After Naomi had talked a while longer she paused and looked at me, as if there was something specific she wanted to say. Then she asked if I knew about the children’s choir. I said I didn’t.
So I was in this choir. It was the end of forty-four and they made a barracks for the children to go to. They said at Christmas we’d go there and we learned Christmas songs in German. Both my brother and I were in this choir. We both sang well, like our father. And we went to this barracks and there was a big Christmas tree and they said after the singing they would make a party and give us something. So we sang opposite the Germans and the women with the dogs.
After the singing stopped my mother came and stood outside the window, and I don’t remember exactly how this happened, but she must have shouted to my brother and said we had to come out straight away, because this was not our religion and we couldn’t stay to celebrate and we had to go with her back to the block.

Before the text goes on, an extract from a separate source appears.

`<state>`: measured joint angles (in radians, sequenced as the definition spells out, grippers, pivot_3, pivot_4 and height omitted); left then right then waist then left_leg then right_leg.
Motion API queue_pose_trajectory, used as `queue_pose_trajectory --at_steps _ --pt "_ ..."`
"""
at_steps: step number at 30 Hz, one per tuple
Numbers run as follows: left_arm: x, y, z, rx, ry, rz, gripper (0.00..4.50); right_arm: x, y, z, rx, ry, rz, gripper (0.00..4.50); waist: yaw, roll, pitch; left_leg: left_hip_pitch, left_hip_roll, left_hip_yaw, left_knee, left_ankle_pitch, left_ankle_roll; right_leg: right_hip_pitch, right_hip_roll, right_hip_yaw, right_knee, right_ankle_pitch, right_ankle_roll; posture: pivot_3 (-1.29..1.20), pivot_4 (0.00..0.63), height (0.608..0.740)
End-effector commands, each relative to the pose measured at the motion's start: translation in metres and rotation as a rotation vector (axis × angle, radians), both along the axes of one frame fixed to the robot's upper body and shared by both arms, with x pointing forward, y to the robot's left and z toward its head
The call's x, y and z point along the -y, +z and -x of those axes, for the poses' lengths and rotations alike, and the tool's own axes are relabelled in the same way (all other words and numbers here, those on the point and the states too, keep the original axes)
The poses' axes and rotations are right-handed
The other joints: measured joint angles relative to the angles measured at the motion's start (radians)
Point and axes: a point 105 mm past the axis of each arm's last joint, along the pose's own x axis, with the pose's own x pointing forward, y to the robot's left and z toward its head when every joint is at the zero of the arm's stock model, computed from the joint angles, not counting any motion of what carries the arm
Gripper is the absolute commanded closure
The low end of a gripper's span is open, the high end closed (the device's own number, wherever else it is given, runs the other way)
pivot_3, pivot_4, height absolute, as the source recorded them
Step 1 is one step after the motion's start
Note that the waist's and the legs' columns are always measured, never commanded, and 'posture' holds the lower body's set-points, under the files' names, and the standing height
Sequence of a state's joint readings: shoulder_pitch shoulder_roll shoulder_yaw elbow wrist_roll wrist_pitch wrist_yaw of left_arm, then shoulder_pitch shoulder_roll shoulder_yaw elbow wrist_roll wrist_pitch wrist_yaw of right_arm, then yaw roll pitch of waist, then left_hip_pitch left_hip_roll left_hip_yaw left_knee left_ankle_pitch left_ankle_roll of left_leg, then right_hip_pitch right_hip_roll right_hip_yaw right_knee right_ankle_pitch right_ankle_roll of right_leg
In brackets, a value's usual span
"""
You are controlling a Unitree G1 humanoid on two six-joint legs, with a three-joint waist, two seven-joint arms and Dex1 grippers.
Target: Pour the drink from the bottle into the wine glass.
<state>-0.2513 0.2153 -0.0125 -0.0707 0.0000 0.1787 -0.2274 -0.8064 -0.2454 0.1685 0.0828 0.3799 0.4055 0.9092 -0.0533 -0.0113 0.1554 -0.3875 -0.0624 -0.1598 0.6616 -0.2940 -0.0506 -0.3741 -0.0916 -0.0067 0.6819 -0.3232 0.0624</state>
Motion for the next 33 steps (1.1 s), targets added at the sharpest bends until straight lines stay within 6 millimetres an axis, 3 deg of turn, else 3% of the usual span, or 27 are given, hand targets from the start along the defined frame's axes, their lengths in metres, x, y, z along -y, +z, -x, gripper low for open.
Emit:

And my brother took me by the hand and we climbed out of the window. I didn’t know, but it was after that they said everything exploded and there were no barracks any more. So my mother saved us. And in the place where the barracks was, the next day was just water all frozen over. I didn’t think about it, just that where the barracks was there was nothing any more. When I met some of the other kids years later I said I was in that choir and they said but how is it possible—how did you stay alive? These others told me that the Germans threw hand grenades in the window and that was how they wanted to finish off all the children.
I asked Naomi if she thinks it really happened, that they blew up the children in the barracks at the Christmas party. ‘That is what I remember about what happened and what people say. I can’t explain it all but that’s what I know. And in Belsen it was terrible too.’ She was talking now about what happened to the Ravensbrück children who were taken to Belsen a few weeks after the party. ‘It was cold and we were in bags on the floor, no beds, no nothing. People were dying everywhere. And I remember my mother got typhus and my aunt saying look, we have three little children and everyone who schlepps out a dead body from the block should get an extra bit of bread.’